Przykładowo, koszty, które poniosło całe konsorcjum Bilfinger Berger Budownictwo, ZUE i PeBeKa Lubin przy budowie łącznicy na Okęcie wyniosły o 16 mln zł więcej niż to było przewidziane w kontrakcie z PKP Polskimi Liniami Kolejowymi. Inwestor, czyli PKP PLK musiał dopłacić m.in. za wymianę skażonych ropą gruntów i zmiany projektowe przepompowni. 

Kryzys całej branży
Słabsze wyniki są też efektem pogorszenia się nastrojów w branży budowlanej oraz trudności płatnicze niektórych współpracujących z Grupą ZUE podwykonawców. - Aby zapewnić  sprawną realizację projektów, w niektórych przypadkach skróciliśmy terminy płatności dla naszych partnerów – mówi Wiesław Nowak, prezes Grupy ZUE. – Przyczyną jest pogarszająca się kondycja firm podwykonawczych. Musimy dbać o wykonawców, aby samemu się utrzymać. Jest to system naczyń połączonych.

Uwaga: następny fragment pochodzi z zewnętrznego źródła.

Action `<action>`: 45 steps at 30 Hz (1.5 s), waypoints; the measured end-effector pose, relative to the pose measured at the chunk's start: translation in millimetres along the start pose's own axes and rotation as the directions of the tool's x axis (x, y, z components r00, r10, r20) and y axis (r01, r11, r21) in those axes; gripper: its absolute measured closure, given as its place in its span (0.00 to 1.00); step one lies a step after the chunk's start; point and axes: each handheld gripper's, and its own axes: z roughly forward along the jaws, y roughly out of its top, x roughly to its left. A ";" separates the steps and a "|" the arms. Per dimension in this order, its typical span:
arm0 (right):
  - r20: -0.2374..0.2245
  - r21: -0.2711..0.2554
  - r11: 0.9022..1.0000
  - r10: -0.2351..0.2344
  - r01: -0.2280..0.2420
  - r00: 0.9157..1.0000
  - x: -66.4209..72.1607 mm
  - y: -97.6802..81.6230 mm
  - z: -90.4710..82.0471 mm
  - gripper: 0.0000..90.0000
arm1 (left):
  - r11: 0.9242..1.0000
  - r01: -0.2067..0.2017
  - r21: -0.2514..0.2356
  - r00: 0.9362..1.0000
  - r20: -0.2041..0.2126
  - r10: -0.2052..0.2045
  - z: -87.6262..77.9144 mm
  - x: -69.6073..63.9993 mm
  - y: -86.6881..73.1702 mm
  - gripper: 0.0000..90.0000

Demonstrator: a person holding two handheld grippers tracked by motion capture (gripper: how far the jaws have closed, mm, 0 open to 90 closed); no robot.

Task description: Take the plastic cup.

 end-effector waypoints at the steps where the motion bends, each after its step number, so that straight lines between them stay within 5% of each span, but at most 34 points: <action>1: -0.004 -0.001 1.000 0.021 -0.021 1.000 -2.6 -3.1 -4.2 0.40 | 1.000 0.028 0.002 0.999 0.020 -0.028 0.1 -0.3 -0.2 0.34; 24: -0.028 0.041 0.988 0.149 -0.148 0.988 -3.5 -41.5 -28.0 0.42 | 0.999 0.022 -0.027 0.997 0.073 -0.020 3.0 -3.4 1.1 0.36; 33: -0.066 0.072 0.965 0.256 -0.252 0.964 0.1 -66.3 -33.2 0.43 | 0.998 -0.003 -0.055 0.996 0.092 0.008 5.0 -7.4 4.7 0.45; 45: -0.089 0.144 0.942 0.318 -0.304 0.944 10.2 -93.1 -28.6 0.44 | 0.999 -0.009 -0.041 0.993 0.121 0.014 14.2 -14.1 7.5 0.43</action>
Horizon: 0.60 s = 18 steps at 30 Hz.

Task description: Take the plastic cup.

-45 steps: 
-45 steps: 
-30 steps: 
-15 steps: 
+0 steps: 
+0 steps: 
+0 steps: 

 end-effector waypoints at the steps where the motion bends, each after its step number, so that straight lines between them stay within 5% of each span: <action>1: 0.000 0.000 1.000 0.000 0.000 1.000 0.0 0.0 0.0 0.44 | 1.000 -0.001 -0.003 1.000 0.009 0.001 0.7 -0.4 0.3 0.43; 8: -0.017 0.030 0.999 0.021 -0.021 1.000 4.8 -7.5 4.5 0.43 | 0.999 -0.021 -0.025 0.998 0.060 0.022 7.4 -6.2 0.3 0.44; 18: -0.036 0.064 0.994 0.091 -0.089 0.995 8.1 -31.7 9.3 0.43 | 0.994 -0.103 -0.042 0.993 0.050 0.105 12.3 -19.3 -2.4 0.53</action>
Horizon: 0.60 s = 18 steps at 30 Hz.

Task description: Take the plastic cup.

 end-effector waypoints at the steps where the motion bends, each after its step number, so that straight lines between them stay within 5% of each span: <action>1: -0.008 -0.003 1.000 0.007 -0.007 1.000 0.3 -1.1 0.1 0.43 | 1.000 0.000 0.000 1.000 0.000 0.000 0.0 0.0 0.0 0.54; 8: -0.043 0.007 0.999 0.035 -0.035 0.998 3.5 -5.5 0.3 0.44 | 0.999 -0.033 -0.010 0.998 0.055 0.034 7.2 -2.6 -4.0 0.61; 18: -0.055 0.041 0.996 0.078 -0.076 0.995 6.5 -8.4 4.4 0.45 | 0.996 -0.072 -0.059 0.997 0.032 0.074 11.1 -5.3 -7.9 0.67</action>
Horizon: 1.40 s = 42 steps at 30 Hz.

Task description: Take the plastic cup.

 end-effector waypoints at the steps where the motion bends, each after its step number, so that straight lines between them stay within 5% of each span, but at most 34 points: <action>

Jak zaznacza, Grupa ZUE nie walczy o każdy kontrakt za wszelką cenę. – Obecny portfel zamówień, który wynosi 0,7 mld zł jest wystarczający – zapewnia Nowak. - Docelowo chcemy zakończyć ten rok z takim samym wynikiem jak w roku ubiegłym. Warto podkreślić, że działamy w branży, która charakteryzuje się sezonowością. Zdecydowaną większość przychodów i zysków odnotowujemy zwykle w drugim półroczu.

Od początku roku Grupa ZUE podpisała 5 nowych umów:

  • przebudowa stacji Tarnów Mościce (wartość umowy – 21,7 mln zł),
  • przebudowa bocznicy kolejowej oraz wewnętrznych dróg dojazdowych w Elektrowni „Rybnik” wraz z przynależną infrastrukturą (wartość umowy – 89,9 mln zł),
  • utrzymanie i konserwacja infrastruktury tramwajowej w Krakowie (wartość umowy – 26,9 mln zł),
  • wykonanie przebudowy stacji Pyskowice wraz z wymianą sieci trakcyjnej w torze nr 1 i 2 na szlaku Pyskowice – Paczyna (wartość umowy – 27,4 mln zł),
  • wykonanie przebudowy infrastruktury kolejowej na odcinku Koniecpol- Turów (wartość umowy – 17,6 mln zł).

Dwa ostatnie zadania zakończą się jeszcze w tym roku, a dokładnie w listopadzie. Grupa ZUE uczestniczy ponadto w kilkunastu postępowaniach przetargowych, których termin rozstrzygnięcia przypada na wrzesień tego roku.

Jednocześnie Grupa aktywnie poszukuje nowych rynków działania, poza koleją i komunikacją miejską. - W polu naszego zainteresowania jest m.in. rynek energetyczny, a przede wszystkim modernizacja i budowa sieci przesyłowych wysokiego napięcia – mówi prezes Nowak.